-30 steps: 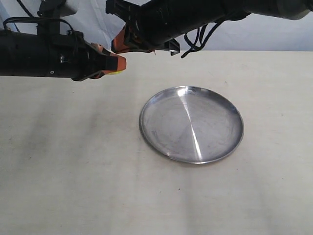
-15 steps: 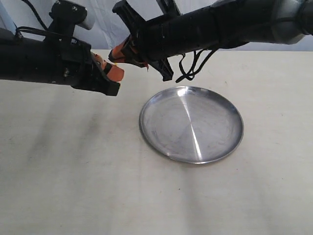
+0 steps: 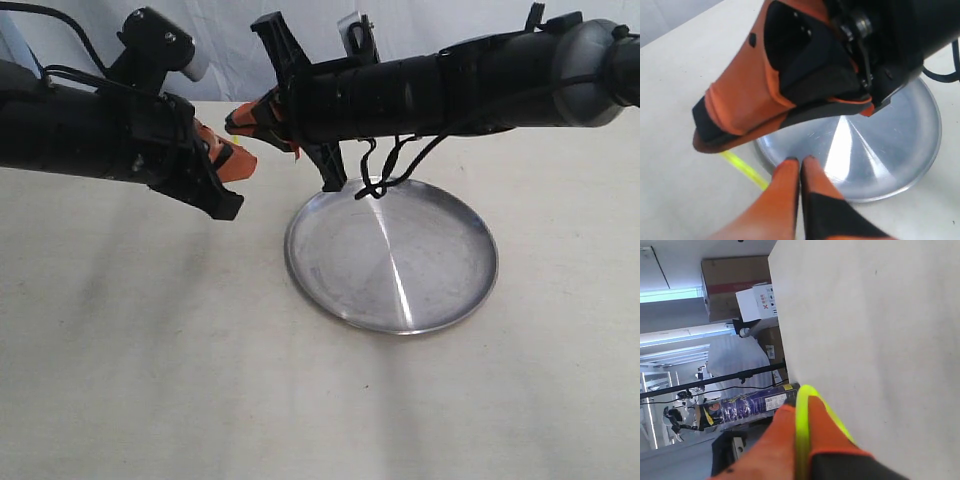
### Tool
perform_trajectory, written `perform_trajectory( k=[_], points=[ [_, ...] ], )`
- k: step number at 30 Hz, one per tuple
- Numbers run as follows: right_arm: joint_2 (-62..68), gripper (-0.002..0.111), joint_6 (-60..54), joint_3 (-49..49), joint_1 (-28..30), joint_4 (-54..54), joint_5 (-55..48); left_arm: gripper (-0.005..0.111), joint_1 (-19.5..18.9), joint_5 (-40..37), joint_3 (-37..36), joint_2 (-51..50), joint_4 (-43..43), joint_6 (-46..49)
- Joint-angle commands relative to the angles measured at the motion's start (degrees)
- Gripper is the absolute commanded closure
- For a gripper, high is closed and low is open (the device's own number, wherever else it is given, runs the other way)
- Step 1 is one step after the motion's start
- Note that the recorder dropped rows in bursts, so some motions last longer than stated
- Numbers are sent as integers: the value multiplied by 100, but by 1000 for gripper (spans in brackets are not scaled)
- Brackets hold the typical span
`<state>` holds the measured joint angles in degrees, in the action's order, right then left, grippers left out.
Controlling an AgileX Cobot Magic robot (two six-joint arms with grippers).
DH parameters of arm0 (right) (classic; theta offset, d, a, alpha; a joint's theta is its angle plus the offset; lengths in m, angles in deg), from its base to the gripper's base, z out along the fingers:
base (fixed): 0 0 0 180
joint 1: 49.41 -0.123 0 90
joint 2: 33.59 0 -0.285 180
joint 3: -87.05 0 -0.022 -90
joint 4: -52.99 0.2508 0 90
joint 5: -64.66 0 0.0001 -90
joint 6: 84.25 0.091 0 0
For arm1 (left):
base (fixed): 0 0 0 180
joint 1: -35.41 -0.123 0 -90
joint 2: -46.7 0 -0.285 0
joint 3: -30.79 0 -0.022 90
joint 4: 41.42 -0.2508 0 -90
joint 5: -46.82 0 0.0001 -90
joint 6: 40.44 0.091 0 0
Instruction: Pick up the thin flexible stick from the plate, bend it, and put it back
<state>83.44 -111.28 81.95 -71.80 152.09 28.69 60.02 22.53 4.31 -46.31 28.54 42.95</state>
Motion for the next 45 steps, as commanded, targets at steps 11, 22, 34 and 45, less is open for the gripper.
perform_trajectory(
  k=[11,22,34,45],
  points=[
    [-70,108,-67,-40,5,85,-256,107,68,423,-43,-14,-1111,119],
    [-70,108,112,-40,5,85,-220,107,114,1024,-43,-14,-1987,189],
    [-70,108,93,-40,5,85,-195,107,515,1491,-43,-14,-2063,94],
    [-70,108,-151,-40,5,85,-30,107,496,1477,-43,-14,-1897,-849]
  ],
)
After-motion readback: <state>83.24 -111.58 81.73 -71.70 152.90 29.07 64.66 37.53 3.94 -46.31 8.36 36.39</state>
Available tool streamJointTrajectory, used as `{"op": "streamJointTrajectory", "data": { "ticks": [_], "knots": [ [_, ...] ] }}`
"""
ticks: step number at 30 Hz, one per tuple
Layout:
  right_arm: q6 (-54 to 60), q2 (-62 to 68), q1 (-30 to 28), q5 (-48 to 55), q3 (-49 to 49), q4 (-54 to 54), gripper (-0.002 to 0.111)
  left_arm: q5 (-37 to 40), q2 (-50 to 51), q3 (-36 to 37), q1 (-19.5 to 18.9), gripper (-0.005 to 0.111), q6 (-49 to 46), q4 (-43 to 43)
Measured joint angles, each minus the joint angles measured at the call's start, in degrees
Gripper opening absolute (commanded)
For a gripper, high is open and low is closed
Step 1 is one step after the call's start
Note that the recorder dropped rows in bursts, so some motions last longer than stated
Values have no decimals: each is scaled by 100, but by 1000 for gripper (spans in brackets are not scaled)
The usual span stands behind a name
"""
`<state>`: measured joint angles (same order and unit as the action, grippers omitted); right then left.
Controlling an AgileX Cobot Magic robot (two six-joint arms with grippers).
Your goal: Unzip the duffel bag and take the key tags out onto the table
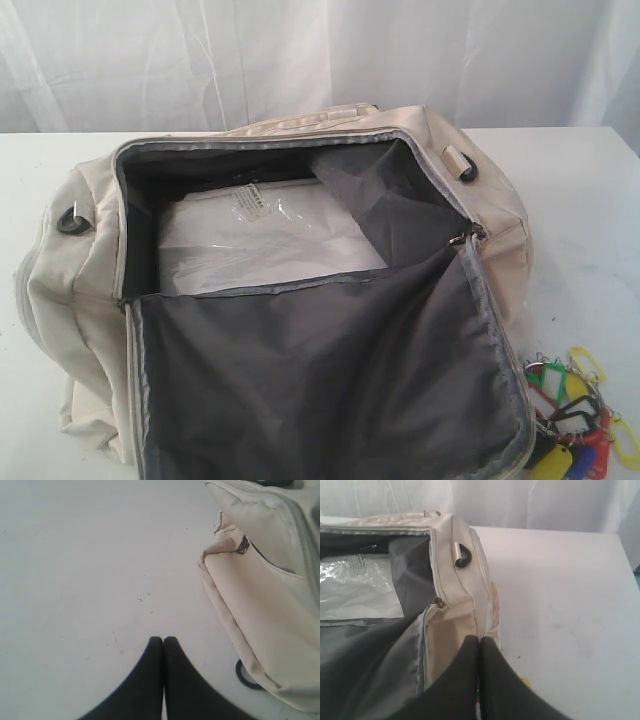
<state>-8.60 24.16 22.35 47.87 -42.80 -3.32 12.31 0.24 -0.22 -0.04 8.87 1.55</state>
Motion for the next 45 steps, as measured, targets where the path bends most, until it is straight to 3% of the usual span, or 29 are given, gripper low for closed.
{"op": "streamJointTrajectory", "data": {
  "ticks": [11,21,41,45],
  "knots": [
    [0,-1126,0,0,9,0,0,-4,0,0,0,0,-12,0],
    [0,-1157,0,-50,1370,0,0,-4,0,0,0,0,-12,0],
    [-24,-2383,0,-3294,4060,24,0,-14,0,0,0,0,-12,0],
    [-27,-2383,0,-3247,4239,24,0,-14,0,0,0,0,-12,0]
  ]
}}
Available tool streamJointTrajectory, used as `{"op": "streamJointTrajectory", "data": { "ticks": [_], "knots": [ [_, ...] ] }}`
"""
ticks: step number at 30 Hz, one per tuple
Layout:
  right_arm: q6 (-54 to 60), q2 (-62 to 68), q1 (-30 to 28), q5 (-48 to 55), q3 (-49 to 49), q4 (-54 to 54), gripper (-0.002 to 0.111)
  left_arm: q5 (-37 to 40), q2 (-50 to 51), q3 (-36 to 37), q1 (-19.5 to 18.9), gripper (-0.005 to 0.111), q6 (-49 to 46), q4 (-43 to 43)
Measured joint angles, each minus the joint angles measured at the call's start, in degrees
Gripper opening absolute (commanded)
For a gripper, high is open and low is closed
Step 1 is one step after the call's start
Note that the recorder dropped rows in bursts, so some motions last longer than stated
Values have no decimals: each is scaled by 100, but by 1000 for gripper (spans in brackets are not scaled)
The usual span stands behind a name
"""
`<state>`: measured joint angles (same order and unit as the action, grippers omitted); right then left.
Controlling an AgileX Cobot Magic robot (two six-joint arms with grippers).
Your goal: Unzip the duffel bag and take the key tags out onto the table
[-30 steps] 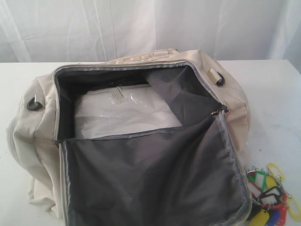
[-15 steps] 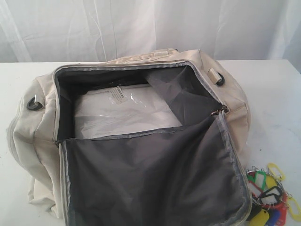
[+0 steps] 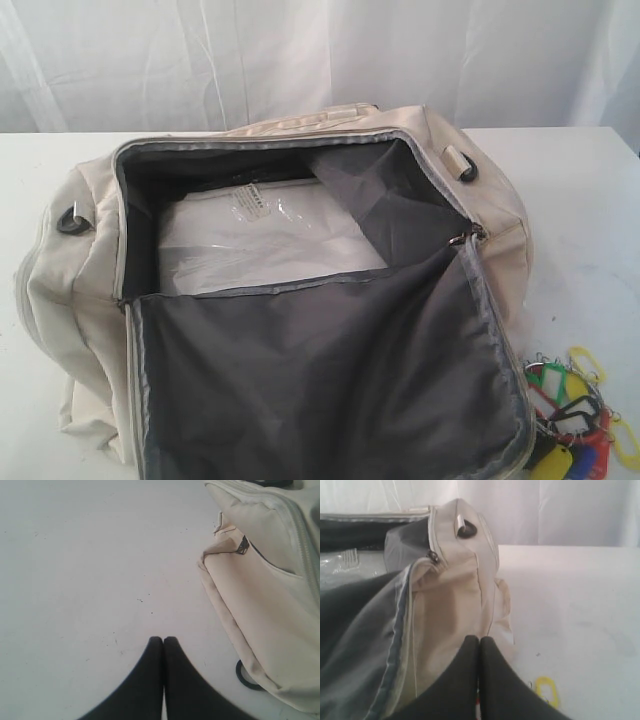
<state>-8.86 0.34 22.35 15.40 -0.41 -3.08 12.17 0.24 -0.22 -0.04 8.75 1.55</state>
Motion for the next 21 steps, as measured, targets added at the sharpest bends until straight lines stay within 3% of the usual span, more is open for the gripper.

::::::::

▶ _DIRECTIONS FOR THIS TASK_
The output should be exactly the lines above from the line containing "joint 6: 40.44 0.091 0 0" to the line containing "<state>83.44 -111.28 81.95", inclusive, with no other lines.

▶ _ANSWER TO THE PROBLEM_
joint 6: 40.44 0.091 0 0
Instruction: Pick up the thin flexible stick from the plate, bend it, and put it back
<state>83.44 -111.28 81.95 -71.80 152.09 28.69 60.02 22.53 4.31 -46.31 28.54 42.95</state>

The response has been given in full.